Here's the code I'm using.

employee = soup.find("employee")

for i in employee.find_all('name'):
    fname = employee.find('given')
    print("Emp_F_Name: ", fname.get_text())
    
    mname = fname.find_next('given')
    print("Emp_M_Name: ", mname.get_text())
    
    lname = employee.find('family')
    print("Emp_L_Name: ", lname.get_text())

When I run the same code but for the manager, it seem to work.

manager = soup.find("manager")

CodePudding user response：

If the structure is almost identical, you can try to 'find_all()' all elements of given and check if there is only one or two.

given= i.find_all('given')
fname = given[0]
print("Emp_F_Name: ", fname.get_text())
    
mname = given[1].get_text() if len(given) > 1 else None
print("Emp_M_Name: ", mname)

Think there is no need to iterate over employee but if so, you should use your i

Example

import requests
from bs4 import BeautifulSoup

xml='''<?xml version="1.0" encoding="utf-8"?>
    <org value="Tech">
    <employee>
    <name>
    <family>Jones</family>
    <given>Jill</given>
    </name>
    </employee>
    <manager>
    <name>
    <family>Fisher</family>
    <given>Junior</given>
    <given>H</given>
    </name>
    </manager>
    </org>'''

soup = BeautifulSoup(xml, 'lxml')

employee = soup.find("employee")

for i in employee.find_all('name'):
    given= i.find_all('given')
    fname = given[0]
    print("Emp_F_Name: ", fname.get_text())
    
    mname = given[1].get_text() if len(given) > 1 else None
    print("Emp_M_Name: ", mname)
    
    lname = i.find('family')
    print("Emp_L_Name: ", lname.get_text())

Output

Emp_F_Name:  Jill
Emp_M_Name:  None
Emp_L_Name:  Jones

Alternativ

Isolate employee as separat tree to operate with find_next():

employee = BeautifulSoup(str(soup.find("employee")), 'lxml')

for i in employee.find_all('name'):
    fname = i.find('given')
    print("Emp_F_Name: ", fname.get_text())
    
    mname = fname.find_next('given').get_text() if fname.find_next('given') else None
    print("Emp_M_Name: ", mname)
    
    lname = i.find('family')
    print("Emp_L_Name: ", lname.get_text())

CodePudding user response：

Using XML parser:(no need for any external library)

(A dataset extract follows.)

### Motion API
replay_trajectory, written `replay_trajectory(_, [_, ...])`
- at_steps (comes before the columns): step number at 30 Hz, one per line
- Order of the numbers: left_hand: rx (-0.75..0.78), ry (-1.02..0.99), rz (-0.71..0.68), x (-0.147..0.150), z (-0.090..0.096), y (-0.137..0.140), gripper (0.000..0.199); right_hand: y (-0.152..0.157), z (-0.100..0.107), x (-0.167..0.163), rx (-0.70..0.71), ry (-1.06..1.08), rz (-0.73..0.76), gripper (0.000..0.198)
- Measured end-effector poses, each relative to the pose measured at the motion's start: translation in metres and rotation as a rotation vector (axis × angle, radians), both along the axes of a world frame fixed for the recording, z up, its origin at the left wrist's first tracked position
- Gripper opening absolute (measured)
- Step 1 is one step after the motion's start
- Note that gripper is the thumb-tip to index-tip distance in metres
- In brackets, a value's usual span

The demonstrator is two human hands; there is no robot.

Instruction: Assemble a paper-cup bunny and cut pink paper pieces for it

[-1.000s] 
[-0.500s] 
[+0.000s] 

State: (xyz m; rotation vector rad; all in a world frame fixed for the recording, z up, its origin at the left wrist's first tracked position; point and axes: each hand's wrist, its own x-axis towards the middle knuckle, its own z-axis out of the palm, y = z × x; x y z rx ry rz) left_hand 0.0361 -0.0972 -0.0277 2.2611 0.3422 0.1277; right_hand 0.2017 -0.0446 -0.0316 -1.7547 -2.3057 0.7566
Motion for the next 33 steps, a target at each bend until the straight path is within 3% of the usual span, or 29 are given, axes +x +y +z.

import xml.etree.ElementTree as ET


xml = '''<?xml version="1.0" encoding="UTF-8"?>
<org value="Tech">
   <employee>
      <name>
         <family>Jones</family>
         <given>Jill</given>
      </name>
   </employee>
   <manager>
      <name>
         <family>Fisher</family>
         <given>Junior</given>
         <given>H</given>
      </name>
   </manager>
</org>'''



attrs = {'Emp_F_Name':'given',
         'Emp_L_Name':'family',
         'Emp_M_Name': None}

root = ET.fromstring(xml)
name = root.find('.//name')
for k,v in attrs.items():
  print(f'{k}: {name.find(v).text if v else None}')

output

Emp_F_Name: Jill
Emp_L_Name: Jones
Emp_M_Name: None